How many lines in these records include the string "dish"? Reply with that number alone.

[[ Task data, beginning ]]

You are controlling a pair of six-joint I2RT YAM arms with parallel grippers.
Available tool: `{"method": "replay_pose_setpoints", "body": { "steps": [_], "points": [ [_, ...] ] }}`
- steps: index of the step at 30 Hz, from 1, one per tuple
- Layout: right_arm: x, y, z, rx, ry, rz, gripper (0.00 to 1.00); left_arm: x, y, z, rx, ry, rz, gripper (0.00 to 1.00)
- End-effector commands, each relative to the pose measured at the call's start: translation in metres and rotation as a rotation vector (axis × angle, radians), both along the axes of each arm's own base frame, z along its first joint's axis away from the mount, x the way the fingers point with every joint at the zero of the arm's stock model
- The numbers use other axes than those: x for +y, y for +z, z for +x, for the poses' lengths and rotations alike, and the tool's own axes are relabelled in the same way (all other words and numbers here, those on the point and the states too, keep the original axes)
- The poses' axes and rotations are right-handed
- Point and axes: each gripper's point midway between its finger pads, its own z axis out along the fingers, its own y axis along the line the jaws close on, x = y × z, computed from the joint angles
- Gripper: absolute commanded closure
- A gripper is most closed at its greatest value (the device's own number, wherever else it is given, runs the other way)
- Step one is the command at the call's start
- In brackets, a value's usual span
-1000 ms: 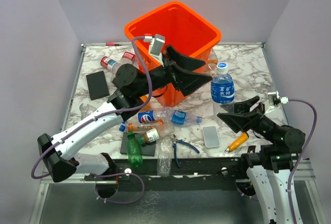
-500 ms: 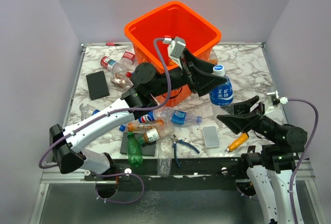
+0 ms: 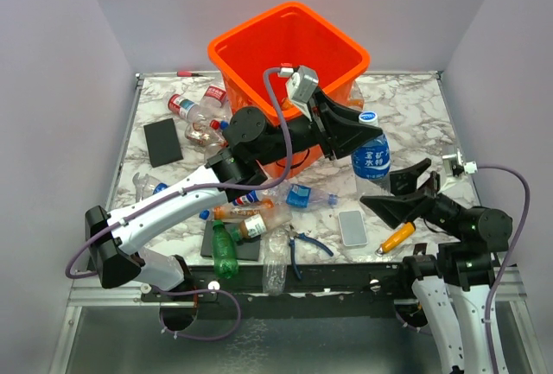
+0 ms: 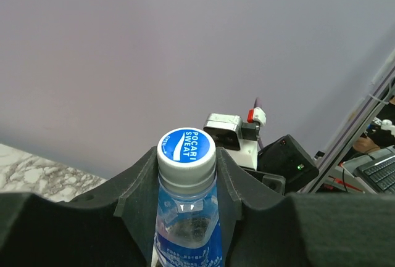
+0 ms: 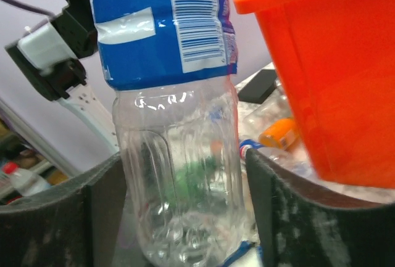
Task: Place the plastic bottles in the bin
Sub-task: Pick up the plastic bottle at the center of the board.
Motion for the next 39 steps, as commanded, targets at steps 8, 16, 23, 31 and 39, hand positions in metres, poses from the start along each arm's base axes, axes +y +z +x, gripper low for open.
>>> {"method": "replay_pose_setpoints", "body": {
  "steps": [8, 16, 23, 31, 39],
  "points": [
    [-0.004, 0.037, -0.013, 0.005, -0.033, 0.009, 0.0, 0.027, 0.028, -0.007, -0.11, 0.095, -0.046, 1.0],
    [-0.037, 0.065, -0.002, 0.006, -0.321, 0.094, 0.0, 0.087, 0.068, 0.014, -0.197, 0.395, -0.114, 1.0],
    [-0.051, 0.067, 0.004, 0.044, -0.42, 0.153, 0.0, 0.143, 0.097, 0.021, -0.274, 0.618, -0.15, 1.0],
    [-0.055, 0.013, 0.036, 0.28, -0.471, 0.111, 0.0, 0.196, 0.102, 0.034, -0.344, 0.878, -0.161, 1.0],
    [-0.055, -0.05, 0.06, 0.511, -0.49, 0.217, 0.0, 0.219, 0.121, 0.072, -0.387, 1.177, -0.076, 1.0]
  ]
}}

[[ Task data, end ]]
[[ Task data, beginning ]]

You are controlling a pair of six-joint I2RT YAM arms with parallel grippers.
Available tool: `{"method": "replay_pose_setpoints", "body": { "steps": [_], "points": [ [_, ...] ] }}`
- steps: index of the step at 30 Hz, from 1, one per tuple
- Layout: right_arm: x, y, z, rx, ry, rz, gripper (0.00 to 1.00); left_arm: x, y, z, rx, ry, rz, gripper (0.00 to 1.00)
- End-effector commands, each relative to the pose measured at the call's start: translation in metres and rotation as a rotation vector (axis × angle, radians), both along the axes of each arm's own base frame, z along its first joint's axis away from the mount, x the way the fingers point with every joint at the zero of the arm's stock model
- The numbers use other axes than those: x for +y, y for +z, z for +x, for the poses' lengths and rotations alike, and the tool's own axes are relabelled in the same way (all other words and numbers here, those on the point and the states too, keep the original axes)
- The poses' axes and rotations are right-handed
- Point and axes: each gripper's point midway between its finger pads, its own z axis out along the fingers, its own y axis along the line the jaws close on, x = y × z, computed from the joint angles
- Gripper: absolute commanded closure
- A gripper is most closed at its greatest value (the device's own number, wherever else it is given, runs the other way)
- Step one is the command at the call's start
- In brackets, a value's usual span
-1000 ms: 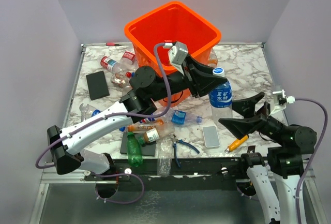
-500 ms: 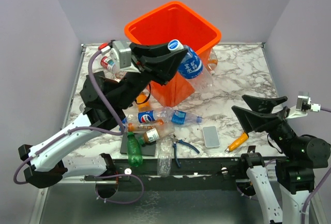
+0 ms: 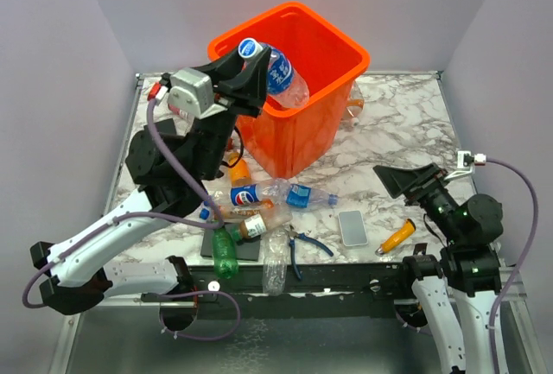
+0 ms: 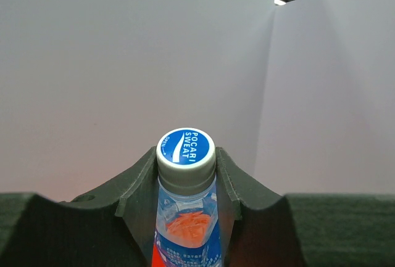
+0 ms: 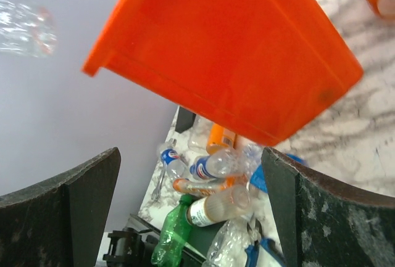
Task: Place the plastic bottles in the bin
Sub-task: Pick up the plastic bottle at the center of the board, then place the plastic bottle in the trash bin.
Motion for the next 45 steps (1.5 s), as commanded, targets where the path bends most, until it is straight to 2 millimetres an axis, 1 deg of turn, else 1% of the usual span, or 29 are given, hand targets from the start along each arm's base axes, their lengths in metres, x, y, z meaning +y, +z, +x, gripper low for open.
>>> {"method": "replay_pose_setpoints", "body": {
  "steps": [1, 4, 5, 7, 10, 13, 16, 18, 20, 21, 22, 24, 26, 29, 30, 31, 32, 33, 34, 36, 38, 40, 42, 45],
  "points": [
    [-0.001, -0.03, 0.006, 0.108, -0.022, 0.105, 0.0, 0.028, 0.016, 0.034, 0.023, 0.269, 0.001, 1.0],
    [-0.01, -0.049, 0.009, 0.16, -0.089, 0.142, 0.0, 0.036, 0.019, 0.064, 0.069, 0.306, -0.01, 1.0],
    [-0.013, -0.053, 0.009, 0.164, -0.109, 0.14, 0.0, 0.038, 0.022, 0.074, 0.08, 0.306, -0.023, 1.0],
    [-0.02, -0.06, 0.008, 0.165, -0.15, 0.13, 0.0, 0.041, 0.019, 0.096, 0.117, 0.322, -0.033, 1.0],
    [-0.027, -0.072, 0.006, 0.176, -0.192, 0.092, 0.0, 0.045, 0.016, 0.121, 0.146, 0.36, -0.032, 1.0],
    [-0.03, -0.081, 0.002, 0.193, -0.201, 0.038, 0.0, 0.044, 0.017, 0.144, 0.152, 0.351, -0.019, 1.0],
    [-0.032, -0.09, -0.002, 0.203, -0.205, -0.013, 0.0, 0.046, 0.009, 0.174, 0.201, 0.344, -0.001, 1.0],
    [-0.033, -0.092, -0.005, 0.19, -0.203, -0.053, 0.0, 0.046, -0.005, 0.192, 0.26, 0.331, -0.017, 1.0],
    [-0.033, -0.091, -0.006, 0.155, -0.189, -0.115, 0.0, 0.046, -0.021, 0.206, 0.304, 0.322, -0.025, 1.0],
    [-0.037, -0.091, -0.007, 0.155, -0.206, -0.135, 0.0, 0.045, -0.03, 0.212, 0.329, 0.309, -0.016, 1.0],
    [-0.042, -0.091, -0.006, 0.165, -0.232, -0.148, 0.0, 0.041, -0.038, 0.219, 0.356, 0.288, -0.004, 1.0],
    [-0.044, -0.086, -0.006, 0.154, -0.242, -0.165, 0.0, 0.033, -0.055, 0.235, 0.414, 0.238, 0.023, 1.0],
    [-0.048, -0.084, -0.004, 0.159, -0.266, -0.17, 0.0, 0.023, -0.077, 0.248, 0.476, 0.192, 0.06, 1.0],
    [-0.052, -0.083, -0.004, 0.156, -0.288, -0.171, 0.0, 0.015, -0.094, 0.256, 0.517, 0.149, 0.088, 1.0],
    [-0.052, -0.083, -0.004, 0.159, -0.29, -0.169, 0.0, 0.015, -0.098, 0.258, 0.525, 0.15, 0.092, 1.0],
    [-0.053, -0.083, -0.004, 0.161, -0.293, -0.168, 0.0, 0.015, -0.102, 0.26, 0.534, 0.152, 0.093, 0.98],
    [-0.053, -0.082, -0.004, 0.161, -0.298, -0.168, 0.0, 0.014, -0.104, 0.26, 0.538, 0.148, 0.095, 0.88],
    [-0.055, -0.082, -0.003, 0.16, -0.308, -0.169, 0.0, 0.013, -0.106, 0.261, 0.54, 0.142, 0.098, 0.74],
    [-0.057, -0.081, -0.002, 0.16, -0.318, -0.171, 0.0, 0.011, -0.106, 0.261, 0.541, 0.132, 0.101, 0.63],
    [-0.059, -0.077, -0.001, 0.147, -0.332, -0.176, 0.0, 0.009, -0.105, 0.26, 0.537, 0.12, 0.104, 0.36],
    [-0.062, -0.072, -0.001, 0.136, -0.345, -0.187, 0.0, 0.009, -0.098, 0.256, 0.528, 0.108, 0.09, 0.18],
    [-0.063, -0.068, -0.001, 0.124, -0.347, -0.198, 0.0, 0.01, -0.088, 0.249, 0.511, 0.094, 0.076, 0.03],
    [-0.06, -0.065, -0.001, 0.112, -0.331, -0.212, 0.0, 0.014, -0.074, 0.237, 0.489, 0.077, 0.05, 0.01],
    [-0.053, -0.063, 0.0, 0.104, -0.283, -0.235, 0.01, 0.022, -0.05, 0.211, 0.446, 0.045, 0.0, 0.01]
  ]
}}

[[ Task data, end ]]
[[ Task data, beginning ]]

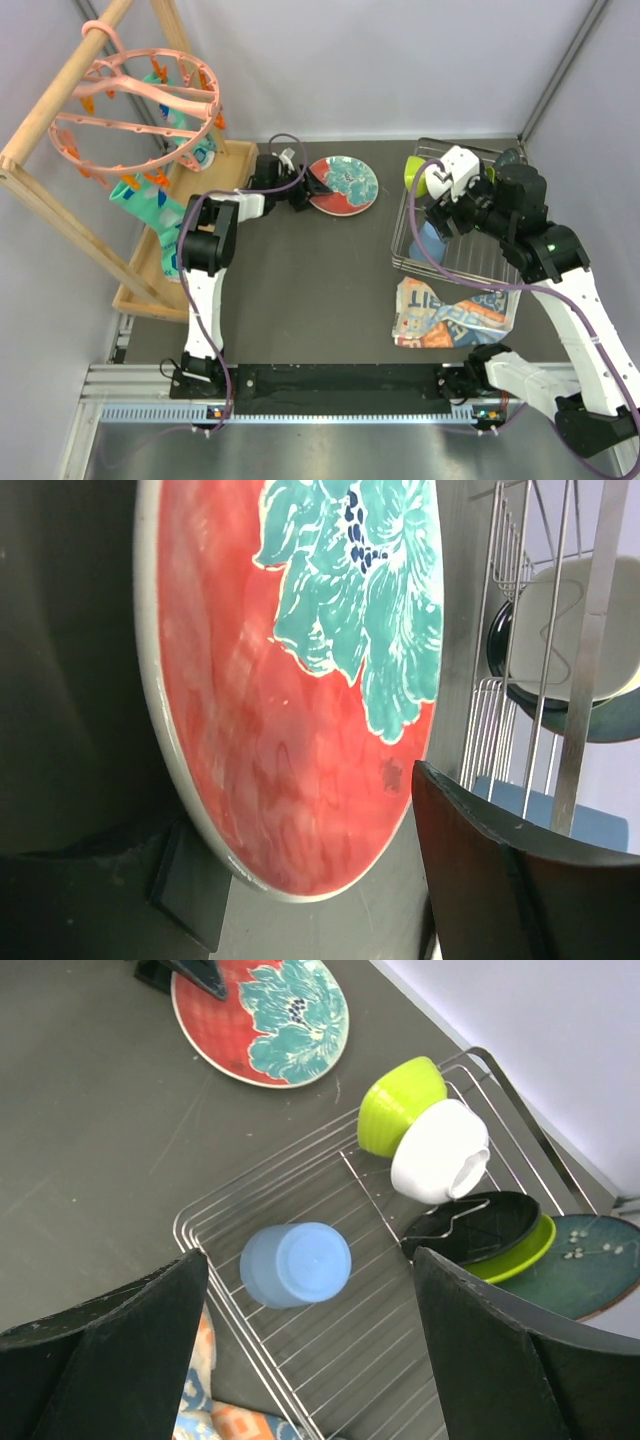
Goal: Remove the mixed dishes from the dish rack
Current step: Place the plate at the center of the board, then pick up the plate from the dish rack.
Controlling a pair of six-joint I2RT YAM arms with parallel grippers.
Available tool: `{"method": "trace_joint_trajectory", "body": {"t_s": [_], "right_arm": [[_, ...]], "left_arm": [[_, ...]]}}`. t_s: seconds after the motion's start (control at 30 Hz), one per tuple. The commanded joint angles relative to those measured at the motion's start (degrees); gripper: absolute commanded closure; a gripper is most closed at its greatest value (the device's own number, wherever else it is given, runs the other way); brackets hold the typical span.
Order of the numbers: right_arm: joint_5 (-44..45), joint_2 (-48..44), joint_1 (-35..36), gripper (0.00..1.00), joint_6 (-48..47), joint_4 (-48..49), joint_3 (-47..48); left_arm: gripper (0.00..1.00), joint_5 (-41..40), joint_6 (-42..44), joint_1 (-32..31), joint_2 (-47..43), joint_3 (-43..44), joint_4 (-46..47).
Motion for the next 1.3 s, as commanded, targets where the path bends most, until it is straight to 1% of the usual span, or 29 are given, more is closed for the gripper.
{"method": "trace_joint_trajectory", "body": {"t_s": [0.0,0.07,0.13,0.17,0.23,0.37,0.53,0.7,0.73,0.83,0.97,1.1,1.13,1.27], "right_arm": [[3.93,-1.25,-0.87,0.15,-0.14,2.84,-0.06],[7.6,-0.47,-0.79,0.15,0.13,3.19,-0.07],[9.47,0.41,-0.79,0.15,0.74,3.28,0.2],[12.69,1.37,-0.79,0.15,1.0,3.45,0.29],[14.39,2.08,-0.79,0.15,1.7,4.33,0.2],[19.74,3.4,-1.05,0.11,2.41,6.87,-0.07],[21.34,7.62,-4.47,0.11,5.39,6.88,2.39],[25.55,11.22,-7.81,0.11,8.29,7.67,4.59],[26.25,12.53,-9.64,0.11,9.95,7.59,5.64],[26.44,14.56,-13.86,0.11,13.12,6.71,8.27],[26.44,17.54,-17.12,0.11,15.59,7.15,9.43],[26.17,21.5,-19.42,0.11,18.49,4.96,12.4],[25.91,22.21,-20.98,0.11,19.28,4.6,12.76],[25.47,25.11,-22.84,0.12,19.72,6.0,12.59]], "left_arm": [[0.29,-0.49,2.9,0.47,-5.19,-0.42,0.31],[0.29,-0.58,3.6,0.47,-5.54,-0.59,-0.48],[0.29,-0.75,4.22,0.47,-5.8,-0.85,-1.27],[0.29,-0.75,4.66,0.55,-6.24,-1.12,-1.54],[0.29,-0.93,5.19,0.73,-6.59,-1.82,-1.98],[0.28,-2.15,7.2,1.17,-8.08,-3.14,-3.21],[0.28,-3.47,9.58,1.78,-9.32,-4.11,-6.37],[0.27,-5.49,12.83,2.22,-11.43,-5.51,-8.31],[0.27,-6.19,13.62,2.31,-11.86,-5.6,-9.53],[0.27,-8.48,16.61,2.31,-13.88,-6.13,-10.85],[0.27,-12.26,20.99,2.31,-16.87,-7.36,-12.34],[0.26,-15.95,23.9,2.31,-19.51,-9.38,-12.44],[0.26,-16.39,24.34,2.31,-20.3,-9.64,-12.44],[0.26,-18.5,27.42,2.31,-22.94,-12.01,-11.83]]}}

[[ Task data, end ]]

### Expected answer:
2